Work instruction: What's needed is an exact copy of all the data below, without pictures.

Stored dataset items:
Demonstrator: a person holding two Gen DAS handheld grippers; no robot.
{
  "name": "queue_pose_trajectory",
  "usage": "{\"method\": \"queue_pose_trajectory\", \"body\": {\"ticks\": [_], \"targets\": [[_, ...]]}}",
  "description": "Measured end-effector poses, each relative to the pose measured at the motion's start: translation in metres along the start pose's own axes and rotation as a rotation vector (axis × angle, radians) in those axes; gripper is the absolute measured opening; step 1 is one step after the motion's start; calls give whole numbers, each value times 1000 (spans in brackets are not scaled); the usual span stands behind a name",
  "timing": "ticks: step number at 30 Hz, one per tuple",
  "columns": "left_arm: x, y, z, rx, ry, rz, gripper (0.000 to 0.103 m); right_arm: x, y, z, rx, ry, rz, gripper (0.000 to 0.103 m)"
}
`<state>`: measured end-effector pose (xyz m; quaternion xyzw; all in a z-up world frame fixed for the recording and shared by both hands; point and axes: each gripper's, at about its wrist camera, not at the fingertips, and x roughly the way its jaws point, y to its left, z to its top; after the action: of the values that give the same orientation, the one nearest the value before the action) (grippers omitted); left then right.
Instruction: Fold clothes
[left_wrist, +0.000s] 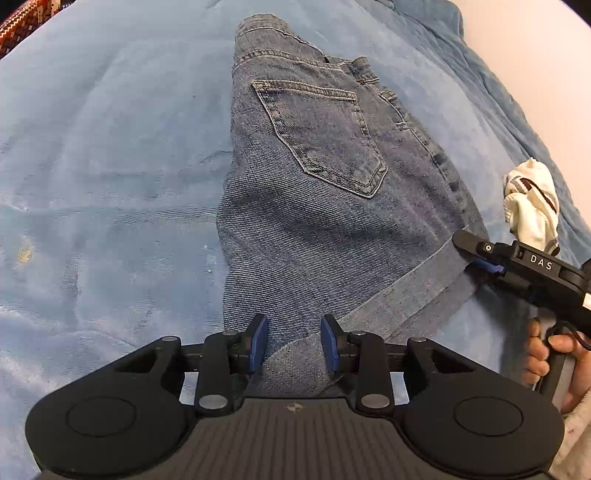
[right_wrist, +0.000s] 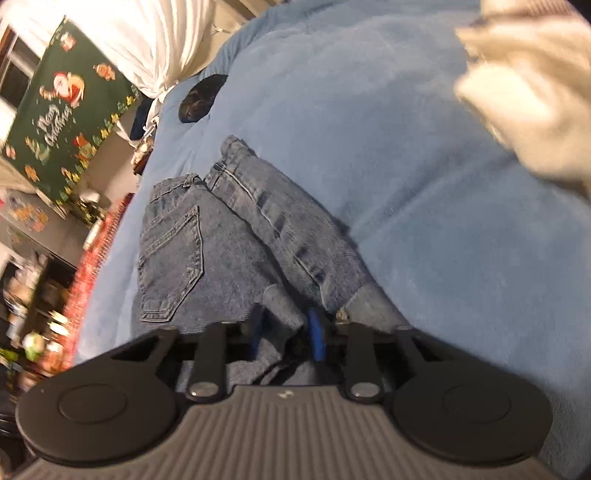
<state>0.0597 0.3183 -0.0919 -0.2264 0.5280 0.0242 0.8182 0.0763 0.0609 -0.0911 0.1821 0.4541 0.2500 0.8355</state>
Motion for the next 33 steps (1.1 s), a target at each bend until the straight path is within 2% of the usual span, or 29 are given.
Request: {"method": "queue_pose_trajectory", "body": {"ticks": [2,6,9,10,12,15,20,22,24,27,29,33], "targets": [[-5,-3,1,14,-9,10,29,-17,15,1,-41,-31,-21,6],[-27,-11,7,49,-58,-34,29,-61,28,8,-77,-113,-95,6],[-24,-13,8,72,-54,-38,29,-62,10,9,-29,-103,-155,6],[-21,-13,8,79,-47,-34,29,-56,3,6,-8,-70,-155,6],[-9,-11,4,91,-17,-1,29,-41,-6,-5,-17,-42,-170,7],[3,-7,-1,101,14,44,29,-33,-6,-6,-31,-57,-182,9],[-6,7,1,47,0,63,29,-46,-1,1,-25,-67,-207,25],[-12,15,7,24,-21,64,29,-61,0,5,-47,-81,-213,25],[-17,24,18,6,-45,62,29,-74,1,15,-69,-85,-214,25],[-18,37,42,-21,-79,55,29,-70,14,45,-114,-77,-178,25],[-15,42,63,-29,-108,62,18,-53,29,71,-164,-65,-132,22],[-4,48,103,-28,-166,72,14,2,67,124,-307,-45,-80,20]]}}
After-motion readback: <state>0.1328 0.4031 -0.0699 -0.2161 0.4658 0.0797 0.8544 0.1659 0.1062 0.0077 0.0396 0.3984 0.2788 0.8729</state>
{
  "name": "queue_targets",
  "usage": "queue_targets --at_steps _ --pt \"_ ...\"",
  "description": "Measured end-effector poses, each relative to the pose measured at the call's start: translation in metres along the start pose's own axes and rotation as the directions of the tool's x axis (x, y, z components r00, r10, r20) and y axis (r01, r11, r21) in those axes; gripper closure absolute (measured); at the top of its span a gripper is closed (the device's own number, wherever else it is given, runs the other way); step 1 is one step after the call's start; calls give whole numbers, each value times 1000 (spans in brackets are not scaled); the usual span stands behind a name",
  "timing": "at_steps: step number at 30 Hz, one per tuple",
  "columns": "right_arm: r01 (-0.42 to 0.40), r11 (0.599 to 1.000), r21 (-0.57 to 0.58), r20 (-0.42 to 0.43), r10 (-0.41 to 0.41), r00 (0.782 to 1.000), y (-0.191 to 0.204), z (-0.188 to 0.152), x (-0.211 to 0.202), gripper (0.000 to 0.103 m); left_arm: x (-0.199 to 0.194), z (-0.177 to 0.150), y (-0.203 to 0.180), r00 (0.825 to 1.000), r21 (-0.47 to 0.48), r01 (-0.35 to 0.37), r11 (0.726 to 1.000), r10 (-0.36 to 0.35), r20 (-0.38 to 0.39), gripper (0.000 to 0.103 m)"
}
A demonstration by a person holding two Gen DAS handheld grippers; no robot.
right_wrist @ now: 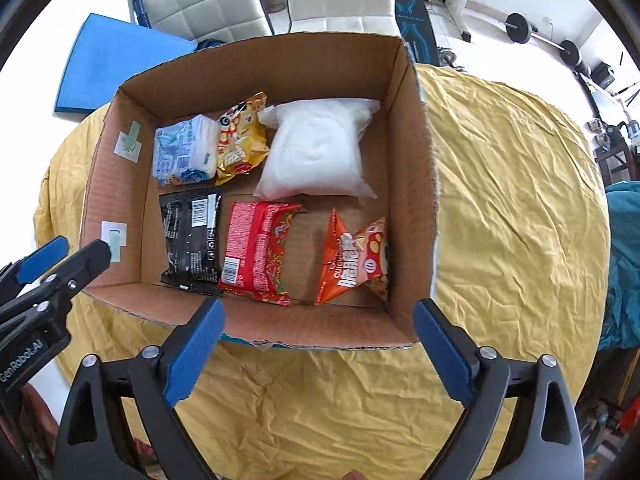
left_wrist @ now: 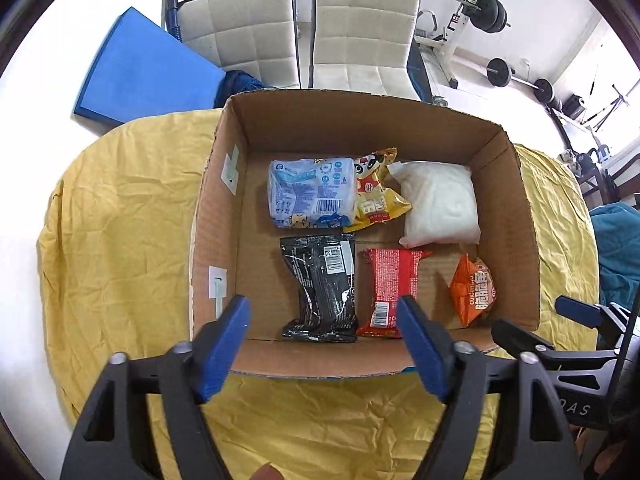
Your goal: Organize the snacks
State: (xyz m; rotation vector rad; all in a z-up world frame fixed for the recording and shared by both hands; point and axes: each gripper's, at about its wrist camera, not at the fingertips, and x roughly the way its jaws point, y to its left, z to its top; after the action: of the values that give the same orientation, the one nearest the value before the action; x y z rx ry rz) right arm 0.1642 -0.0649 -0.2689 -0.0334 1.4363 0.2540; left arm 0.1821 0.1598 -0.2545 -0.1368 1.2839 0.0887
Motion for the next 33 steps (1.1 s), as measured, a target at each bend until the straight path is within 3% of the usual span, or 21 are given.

Solved exercise:
Demonstrator: a person holding two Gen DAS handheld grippers; no robot.
{
  "name": "queue_pose_trajectory",
  "usage": "{\"method\": \"queue_pose_trajectory\", \"body\": {\"ticks\": [_], \"targets\": [[_, ...]]}}",
  "description": "Measured end-effector poses, each relative to the pose measured at the motion's start: translation in metres along the start pose's own axes and rotation as a rotation vector (axis × angle, radians) in those axes; gripper is the absolute measured opening; step 1 is one step after the motion's start; calls give whole numbers, each value times 1000 (spans in brackets are not scaled); the usual span stands behind a name",
  "timing": "ticks: step number at 30 Hz, one per tuple",
  "columns": "left_arm: x, y, z, rx, ry, rz, gripper (0.000 to 0.103 m); right_arm: x, y, z, rx, ry, rz, gripper (0.000 to 0.103 m)"
}
`<state>`: measured end-effector pose (xyz m; quaternion xyzw; all in a z-up world frame fixed for the recording and shared by both hands; point and axes: each gripper's, at about its wrist camera, not at the fingertips, and x roughly the way its jaws point, y to its left, z to its top; after the action: of the values that give the same orientation, the one nearest the value before the action) (grippers omitted); left then right.
Instruction: Fold clothes
[left_wrist, +0.000s] 
[right_wrist, +0.000s] 
<state>0.0597 0.3183 -0.0919 -0.2264 0.5280 0.0242 0.8182 0.0763 0.0609 -0.0911 0.1821 0.4541 0.2500 0.8355</state>
Motion for the next 33 steps (1.1 s), a target at each bend until the straight path is within 2% of the usual span, or 29 are given.
Request: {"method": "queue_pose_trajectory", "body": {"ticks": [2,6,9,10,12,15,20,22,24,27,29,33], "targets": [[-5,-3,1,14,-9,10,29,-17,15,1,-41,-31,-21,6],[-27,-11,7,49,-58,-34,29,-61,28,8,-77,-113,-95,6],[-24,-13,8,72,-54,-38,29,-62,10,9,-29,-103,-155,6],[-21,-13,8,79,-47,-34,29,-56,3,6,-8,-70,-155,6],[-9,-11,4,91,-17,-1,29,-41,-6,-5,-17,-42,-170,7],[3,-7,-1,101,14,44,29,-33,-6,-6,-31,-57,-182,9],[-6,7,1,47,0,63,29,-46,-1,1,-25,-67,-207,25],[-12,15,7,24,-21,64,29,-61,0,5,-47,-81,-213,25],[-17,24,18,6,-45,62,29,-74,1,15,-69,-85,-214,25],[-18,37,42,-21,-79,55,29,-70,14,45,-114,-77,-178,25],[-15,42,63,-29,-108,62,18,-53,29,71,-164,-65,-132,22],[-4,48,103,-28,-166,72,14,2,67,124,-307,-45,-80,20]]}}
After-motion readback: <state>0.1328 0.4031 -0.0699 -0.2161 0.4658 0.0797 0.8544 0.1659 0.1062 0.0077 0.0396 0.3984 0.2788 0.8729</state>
{
  "name": "queue_targets",
  "usage": "queue_targets --at_steps _ --pt \"_ ...\"",
  "description": "Measured end-effector poses, each relative to the pose measured at the call's start: translation in metres along the start pose's own axes and rotation as the directions of the tool's x axis (x, y, z components r00, r10, r20) and y axis (r01, r11, r21) in those axes; gripper closure absolute (measured); at the top of its span a gripper is closed (the device's own number, wherever else it is given, runs the other way); step 1 is one step after the call's start; calls give whole numbers, each value times 1000 (spans in brackets are not scaled); the usual span stands behind a name",
  "timing": "at_steps: step number at 30 Hz, one per tuple",
  "columns": "right_arm: r01 (-0.42 to 0.40), r11 (0.599 to 1.000), r21 (-0.57 to 0.58), r20 (-0.42 to 0.43), r10 (-0.41 to 0.41), r00 (0.782 to 1.000), y (-0.191 to 0.204), z (-0.188 to 0.152), x (-0.211 to 0.202), gripper (0.000 to 0.103 m); left_arm: x (-0.199 to 0.194), z (-0.177 to 0.150), y (-0.203 to 0.180), r00 (0.825 to 1.000), r21 (-0.47 to 0.48), r01 (-0.35 to 0.37), r11 (0.726 to 1.000), r10 (-0.36 to 0.35), r20 (-0.38 to 0.39), gripper (0.000 to 0.103 m)"
}
A demonstration by a person holding two Gen DAS handheld grippers; no robot.
right_wrist @ now: 
left_wrist @ now: 
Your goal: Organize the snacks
State: (xyz m; rotation vector rad; all in a z-up world frame fixed for the recording and shared by both hands; point and axes: each gripper's, at about its wrist camera, not at the fingertips, and x roughly the way its jaws point, y to its left, z to its top; after the action: of the values that give the same orientation, the one nearest the value before the action; x y z rx ry rz) right arm 0.1642 -0.0649 -0.2689 -0.0334 1.4363 0.2540; left arm 0.1821 0.1598 -0.2545 -0.1368 1.2839 0.0887
Motion for the next 33 steps (1.1 s), as measured, a target at each bend until the straight path is within 3% of the usual span, or 21 are given.

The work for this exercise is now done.